● Directions: Write out the full listing exactly.

● Recorded information:
****************************************

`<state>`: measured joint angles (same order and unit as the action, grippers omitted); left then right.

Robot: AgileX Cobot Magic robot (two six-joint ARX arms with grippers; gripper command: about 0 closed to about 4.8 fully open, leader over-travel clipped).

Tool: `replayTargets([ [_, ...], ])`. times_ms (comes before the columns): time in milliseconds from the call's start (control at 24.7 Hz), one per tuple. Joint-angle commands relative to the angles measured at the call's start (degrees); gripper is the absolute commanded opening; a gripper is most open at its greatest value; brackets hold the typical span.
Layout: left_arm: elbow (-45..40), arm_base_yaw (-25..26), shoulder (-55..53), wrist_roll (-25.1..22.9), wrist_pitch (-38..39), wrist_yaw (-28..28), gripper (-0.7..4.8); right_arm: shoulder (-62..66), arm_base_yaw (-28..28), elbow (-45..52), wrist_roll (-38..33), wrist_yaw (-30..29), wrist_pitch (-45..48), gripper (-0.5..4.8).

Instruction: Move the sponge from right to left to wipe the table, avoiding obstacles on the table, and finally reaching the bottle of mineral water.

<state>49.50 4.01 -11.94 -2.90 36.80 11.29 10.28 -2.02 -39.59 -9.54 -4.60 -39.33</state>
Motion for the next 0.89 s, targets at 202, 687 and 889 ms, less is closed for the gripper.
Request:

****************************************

● Written response:
`<state>`: measured joint angles (same order and unit as the action, grippers omitted); left then right.

Robot: AgileX Cobot Magic robot (two six-joint ARX arms with grippers; gripper command: about 0 closed to about 4.8 fully open, leader over-travel clipped).

Tool: `replayTargets([ [_, ...], ])`. times_ms (comes before the columns): time in milliseconds from the call's start (control at 24.7 Hz), one per tuple. Joint-angle commands relative to the angles measured at the call's start (degrees); gripper is the absolute commanded opening; a gripper is most open at its greatest value; brackets hold the typical span.
Layout: left_arm: elbow (-45..40), arm_base_yaw (-25..26), shoulder (-55..53), wrist_roll (-25.1..22.9), wrist_pitch (-38..39), wrist_yaw (-28..28), gripper (-0.7..4.8); right_arm: shoulder (-62..66), arm_base_yaw (-28..28), elbow (-45..52), wrist_roll (-38..33), wrist_yaw (-30..29), wrist_pitch (-45..48), gripper (-0.5..4.8).

Instruction: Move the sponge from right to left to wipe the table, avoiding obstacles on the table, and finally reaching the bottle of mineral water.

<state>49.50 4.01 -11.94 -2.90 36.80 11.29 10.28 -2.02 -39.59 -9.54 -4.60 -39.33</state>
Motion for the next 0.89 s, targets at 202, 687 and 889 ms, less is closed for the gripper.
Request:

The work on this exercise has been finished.